During short-term therapy, entecavir seems to show stronger antiviral activity than lamivudine, but this assumption should be validated by head-to-head studies. In addition, entecavir shows continuous activity in patients with detectable lamivudine-induced mutant virus. Results from a recent trial of entecavir against YMDD-variant HBV demonstrate its activity in this setting (11). Three doses (0.1, 0.5 and 1 mg daily) of entecavir were tested and compared with lamivudine in 181 patients who failed to respond to lamivudine therapy and had YMDD mutants. At week 24, the percentage of patients with undetectable HBV DNA by bDNA (Quantiplex assay) was 19% with 0.1 mg of entecavir, 53% with 0.5 mg and 79% with 1 mg daily of entecavir while with lamivudine (100 mg/day), only 13% had undetectable HBV DNA. The 0.5 and 1 mg doses were superior to lamivudine (p<0.0001). The mean log10 decrease in HBV DNA levels by PCR assay with entecavir was 1.95 with 0.1 mg, 3.85 with 0.5 mg and 4.36 with 1 mg in contrast to 0.92 with lamivudine. Therefore, in patients failing lamivudine therapy because of YMDD mutants, entecavir significantly decreased Hepatitis B viremia and in this setting, 1 mg of entecavir daily seems to be the optimal dose in contrast to the 0.5 dose recommended for untreated patients.

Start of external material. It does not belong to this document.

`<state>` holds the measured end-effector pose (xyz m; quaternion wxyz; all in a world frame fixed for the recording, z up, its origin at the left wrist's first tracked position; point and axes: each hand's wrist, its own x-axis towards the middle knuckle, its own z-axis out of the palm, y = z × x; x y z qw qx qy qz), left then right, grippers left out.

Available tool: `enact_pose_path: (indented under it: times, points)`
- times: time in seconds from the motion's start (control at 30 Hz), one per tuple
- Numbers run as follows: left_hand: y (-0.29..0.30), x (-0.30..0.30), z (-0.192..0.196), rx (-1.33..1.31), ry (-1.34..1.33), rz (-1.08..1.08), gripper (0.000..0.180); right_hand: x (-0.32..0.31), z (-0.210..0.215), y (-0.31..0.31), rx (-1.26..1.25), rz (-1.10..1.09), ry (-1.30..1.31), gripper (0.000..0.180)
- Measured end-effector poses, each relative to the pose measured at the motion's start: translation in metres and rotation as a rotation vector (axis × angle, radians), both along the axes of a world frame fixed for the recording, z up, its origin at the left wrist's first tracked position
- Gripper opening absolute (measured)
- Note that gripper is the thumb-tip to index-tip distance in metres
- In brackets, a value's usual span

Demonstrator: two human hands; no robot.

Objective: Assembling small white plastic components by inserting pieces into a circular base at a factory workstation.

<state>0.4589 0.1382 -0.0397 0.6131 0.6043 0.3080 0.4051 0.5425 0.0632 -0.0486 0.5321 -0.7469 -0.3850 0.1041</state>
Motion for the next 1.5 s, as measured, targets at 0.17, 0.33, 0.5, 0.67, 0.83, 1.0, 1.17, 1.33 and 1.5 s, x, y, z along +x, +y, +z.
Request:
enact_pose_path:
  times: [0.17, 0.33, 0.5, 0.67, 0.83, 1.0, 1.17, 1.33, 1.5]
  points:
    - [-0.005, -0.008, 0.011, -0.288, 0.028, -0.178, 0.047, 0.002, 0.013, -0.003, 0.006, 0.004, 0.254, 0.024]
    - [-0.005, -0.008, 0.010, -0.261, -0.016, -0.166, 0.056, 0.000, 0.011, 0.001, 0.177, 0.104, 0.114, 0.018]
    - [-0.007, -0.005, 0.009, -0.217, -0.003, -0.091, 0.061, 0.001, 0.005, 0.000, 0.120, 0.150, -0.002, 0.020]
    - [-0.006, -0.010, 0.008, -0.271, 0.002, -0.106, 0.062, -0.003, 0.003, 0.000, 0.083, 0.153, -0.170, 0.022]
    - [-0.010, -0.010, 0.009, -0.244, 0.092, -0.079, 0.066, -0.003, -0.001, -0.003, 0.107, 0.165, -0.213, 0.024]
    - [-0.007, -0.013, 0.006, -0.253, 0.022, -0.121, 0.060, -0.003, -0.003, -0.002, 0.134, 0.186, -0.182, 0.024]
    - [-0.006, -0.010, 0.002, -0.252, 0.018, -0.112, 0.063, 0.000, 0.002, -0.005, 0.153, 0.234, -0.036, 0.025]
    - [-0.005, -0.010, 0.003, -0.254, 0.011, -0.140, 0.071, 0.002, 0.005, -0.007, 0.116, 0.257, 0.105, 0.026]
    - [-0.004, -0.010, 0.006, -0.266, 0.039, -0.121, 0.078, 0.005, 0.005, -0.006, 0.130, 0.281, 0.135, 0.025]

The safety and efficacy of entecavir was also evaluated in 9 liver transplant patients failing lamivudine therapy. These patients receive 1 mg of entecavir daily for 42 weeks (12). A median 4.2 log reduction in HBV DNA levels was observed and in 5 patients HBV DNA became undetectable. No clinically important adverse events were observed.

Different on-going multicenter phase III studies are currently evaluating the efficacy and safety of entecavir in HBeAg positive patients, HBeAg negative patients and in patients resistant to lamivudine. These studies are comparing entecavir vs. lamivudine for 48 weeks.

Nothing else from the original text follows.